*** DATA UNDER STUDY ***

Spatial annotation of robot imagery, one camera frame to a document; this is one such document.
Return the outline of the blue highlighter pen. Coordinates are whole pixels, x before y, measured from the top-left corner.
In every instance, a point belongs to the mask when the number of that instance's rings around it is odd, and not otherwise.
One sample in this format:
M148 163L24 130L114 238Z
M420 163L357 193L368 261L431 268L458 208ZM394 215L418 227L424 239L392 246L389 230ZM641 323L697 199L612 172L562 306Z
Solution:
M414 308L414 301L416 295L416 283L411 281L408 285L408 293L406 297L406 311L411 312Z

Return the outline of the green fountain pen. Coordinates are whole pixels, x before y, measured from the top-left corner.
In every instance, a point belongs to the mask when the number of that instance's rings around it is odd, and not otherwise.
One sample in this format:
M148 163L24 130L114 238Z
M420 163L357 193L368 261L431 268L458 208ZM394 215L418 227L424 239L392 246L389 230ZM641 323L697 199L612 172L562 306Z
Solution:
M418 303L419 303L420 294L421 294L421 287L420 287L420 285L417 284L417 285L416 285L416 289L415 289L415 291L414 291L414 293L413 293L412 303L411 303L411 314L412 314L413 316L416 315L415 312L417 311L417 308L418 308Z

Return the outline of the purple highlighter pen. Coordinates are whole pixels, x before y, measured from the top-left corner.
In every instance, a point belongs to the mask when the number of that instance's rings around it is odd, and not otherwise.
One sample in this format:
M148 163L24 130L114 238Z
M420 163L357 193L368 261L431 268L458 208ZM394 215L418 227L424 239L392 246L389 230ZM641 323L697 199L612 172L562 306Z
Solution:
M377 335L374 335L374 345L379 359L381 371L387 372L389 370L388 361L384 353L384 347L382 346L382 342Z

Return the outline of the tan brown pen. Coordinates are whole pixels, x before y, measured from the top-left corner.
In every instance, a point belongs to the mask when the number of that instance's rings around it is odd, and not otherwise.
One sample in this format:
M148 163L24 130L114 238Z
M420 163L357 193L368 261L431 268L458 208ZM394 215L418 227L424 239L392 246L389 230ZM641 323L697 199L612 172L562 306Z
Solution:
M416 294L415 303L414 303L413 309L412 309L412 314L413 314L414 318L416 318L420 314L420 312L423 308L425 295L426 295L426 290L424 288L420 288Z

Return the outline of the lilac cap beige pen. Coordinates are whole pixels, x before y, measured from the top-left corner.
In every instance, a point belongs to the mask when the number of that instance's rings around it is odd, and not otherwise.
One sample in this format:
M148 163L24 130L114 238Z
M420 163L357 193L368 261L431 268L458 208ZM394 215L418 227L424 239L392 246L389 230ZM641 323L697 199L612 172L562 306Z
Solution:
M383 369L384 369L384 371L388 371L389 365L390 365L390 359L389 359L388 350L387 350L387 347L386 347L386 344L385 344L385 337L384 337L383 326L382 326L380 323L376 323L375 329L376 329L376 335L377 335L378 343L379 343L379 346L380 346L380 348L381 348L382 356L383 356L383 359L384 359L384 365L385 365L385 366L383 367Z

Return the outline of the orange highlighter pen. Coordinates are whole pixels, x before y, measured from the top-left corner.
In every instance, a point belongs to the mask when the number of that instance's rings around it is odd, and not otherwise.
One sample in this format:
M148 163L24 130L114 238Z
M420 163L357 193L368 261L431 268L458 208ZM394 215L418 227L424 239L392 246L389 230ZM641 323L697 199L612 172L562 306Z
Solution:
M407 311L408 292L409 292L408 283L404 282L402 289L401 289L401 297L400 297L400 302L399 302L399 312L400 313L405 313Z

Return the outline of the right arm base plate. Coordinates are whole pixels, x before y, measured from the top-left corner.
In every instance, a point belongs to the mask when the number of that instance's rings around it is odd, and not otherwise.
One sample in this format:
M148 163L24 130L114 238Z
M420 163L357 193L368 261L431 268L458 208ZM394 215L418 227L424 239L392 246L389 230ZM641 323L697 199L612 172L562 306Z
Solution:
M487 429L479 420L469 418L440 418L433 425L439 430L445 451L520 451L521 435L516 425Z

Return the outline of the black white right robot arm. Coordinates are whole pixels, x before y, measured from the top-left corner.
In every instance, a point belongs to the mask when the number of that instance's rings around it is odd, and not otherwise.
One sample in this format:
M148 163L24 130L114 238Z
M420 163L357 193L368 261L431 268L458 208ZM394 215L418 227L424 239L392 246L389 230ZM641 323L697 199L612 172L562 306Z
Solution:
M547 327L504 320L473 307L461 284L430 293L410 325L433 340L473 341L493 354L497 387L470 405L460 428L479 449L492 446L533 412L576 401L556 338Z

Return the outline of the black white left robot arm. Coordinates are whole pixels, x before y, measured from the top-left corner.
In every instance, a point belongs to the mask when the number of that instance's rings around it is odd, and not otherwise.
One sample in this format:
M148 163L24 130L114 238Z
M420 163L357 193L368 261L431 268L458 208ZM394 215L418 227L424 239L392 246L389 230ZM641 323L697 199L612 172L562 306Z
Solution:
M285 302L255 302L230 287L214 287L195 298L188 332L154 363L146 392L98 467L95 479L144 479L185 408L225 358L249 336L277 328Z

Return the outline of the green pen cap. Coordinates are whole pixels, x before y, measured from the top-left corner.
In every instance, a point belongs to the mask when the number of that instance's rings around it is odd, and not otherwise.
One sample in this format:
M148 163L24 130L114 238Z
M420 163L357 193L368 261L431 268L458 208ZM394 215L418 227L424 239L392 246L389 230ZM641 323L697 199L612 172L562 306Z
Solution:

*** End of DATA UNDER STUDY ***

▶ TASK DIRECTIONS
Please report the number of lines in the data that include "whole", with no other words.

▶ FINAL ANSWER
10